I was originally going to put this into the Log, but it might be unwelcome.
You want a way to rattle image-generation Boosters? Most of the arguments they use can be used to defend Googling an image and putting a filter over it.
- “All forms of media take inspiration from one another, so that means it’s fine to Google another image, download it, and apply a filter to call it mine!”
- “Artists are really privilieged, so it’s morally OK to take their art and filter it!”
- “Using filtered images I downloaded from Google for game sprites will help me finish my game faster!”
- “I suck at drawing, so I have to resort to taking images from people who can draw and filtering them!”
- “People saying that my filtered images aren’t art are tyrannical! I deserve to have my filtered images be seen as equal to hand-drawn ones!”
AI Boosters use a standard motte-and-bailey doctrine to assert the right to steal art and put it into a dataset, yet entice people to buy their generated images. When Boosters want people to invest in AI, they occupy the bailey and say that “AI is faster and better than drawing by hand”. When Boosters are confronted with their ethical problems, as shown above, they retreat into the motte and complain that “it takes tons of time and work to make the AI do what I want”. Remember this when you find Boosters. Or don’t, since I doubt the sites where they lurk are worth your time.
If someone could take your anti-AI argument, change almost nothing and make it an anti-digital art argument, it’s probably not a good argument.
I’ve seen every one of those arguments made by digital artists.
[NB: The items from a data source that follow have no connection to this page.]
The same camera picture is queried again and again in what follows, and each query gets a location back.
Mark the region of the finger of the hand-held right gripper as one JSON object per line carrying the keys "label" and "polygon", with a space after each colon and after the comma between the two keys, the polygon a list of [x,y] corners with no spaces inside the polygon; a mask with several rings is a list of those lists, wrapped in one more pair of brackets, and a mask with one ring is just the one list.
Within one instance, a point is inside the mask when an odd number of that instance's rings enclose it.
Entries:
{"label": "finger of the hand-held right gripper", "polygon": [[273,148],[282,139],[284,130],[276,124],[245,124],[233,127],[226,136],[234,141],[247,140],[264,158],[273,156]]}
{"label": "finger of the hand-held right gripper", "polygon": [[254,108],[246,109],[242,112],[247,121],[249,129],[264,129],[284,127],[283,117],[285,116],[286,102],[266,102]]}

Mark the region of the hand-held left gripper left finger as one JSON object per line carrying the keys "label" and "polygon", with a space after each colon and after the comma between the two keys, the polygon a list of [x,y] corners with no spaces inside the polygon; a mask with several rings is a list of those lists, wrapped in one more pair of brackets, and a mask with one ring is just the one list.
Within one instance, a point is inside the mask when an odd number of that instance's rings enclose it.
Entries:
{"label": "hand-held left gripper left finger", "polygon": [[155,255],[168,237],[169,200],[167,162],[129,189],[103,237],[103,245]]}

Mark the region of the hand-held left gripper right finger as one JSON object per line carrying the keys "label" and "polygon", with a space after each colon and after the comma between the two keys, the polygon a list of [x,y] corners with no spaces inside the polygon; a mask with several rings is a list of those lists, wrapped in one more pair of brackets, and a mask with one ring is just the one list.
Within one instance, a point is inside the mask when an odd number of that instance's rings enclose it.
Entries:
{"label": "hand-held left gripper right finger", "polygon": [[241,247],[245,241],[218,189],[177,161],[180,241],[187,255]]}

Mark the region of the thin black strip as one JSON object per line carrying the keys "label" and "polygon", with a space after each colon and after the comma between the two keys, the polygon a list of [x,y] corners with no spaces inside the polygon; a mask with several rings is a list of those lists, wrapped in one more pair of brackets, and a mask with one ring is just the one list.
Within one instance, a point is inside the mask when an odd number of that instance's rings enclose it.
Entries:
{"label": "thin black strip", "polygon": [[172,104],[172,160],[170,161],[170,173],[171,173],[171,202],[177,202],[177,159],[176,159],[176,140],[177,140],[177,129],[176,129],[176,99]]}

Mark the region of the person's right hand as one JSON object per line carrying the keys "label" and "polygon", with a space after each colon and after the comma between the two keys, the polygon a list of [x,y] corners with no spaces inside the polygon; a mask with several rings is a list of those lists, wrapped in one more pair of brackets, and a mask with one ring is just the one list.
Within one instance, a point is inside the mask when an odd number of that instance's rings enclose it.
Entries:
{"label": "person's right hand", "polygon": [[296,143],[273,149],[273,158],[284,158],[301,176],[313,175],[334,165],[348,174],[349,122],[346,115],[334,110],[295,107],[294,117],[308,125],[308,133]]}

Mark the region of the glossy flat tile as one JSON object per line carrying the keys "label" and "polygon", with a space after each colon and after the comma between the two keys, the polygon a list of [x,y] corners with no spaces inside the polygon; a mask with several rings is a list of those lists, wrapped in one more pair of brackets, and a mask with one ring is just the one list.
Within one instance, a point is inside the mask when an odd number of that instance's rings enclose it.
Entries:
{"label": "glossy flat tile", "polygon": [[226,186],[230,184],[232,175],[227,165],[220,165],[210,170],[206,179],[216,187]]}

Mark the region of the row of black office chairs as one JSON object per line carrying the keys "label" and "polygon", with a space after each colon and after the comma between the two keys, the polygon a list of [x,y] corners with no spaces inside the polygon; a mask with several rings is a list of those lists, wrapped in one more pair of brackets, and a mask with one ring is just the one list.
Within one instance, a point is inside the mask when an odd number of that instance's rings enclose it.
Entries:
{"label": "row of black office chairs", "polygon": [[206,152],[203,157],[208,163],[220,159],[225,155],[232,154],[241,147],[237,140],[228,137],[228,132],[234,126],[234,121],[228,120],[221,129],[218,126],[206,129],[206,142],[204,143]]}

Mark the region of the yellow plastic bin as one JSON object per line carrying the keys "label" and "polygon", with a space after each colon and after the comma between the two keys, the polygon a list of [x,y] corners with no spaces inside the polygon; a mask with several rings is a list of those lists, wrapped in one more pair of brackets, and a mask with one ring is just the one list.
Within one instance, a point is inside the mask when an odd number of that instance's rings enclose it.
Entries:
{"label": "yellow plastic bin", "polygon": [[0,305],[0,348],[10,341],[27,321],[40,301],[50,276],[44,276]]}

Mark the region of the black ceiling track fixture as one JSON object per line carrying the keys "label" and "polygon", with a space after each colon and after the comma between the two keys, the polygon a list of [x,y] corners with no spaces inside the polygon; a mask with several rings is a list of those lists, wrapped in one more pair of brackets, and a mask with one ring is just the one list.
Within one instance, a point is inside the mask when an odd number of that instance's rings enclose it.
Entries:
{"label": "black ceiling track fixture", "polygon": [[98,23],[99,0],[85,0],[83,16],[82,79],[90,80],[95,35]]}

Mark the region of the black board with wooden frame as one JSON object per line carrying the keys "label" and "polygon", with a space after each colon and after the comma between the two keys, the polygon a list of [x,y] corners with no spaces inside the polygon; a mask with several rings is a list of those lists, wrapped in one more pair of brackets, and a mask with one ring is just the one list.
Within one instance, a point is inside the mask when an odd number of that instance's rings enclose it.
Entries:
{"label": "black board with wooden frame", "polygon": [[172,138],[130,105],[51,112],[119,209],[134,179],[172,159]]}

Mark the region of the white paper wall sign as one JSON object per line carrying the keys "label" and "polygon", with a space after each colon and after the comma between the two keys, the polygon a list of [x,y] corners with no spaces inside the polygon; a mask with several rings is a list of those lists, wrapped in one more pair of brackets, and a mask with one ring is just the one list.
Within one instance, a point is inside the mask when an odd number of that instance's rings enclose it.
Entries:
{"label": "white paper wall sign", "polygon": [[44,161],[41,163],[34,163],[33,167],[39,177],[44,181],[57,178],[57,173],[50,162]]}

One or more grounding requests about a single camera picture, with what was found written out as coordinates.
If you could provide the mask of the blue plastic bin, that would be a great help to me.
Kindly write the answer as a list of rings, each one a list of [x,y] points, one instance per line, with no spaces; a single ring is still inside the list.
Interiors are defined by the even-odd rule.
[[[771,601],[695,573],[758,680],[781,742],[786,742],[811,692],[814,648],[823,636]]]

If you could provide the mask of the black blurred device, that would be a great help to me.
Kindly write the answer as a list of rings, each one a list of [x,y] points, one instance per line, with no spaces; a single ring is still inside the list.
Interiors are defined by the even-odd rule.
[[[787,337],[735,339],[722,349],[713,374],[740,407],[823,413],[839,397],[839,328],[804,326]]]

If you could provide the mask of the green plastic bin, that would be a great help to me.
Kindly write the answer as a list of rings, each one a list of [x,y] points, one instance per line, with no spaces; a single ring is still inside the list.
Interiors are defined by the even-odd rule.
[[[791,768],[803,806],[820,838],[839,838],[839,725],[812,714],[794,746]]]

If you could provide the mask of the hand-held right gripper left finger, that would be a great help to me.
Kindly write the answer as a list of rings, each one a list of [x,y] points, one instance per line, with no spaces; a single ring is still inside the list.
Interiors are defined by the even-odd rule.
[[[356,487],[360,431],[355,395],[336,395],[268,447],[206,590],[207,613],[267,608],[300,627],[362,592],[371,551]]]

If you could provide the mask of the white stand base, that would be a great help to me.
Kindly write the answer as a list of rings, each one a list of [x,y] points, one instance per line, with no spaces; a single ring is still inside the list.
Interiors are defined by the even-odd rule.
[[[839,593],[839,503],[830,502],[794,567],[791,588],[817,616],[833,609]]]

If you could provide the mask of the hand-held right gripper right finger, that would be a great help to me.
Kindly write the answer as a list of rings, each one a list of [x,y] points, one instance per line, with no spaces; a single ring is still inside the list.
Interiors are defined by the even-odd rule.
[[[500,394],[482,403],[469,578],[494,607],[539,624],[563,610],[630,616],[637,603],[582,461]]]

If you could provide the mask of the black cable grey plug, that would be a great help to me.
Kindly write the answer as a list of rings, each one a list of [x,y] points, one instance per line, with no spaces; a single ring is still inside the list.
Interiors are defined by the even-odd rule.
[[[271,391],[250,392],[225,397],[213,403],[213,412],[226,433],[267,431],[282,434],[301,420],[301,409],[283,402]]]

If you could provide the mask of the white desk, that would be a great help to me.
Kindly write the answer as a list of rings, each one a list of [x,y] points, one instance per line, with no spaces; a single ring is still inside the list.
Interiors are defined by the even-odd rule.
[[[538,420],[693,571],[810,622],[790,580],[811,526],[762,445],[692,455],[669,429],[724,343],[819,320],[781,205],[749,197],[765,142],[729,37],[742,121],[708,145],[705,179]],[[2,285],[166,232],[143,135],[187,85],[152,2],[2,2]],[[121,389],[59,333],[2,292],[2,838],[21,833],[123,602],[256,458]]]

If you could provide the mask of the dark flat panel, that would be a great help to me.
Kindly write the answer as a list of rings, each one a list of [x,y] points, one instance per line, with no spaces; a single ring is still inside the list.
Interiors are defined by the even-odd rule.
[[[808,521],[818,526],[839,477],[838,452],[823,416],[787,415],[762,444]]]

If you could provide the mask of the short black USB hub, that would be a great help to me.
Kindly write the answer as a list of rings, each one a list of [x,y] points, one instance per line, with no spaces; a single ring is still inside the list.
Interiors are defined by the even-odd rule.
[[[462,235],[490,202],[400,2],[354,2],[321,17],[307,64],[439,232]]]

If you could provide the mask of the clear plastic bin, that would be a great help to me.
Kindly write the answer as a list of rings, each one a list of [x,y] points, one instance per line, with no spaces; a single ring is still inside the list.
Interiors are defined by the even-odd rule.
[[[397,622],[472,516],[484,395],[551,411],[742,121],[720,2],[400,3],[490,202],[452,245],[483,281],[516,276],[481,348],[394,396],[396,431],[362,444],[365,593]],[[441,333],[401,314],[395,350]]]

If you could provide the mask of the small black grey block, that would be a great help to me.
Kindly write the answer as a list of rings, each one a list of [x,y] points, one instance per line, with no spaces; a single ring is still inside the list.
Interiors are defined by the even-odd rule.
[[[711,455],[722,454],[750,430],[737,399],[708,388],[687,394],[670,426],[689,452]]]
Logical fallacies demonstrated in your post include:
You’re also misusing the Motte and Bailey fallacy. Even ignoring that they’re supposed to be two different things that are being conflated (the Motte, which is easily defensible, and the Bailey, which is less defensible and is what you’re really advancing), you’re suggesting that the two arguments are contradictory by presenting them devoid of any nuance whatsoever. You’re also ignoring that the people hyping up AI to businesses and shareholders and the people defending themselves as AI “artists” are different people.
Not trying to tear you down, but there are much better arguments to make the points you’re trying to prove. It’s ironic to see a post about confronting people with flaws in their argument itself that is itself riddled with logical fallacies. I felt compelled to point this out.
Thanks. That was a pretty bad argument. I should’ve stuck with news articles.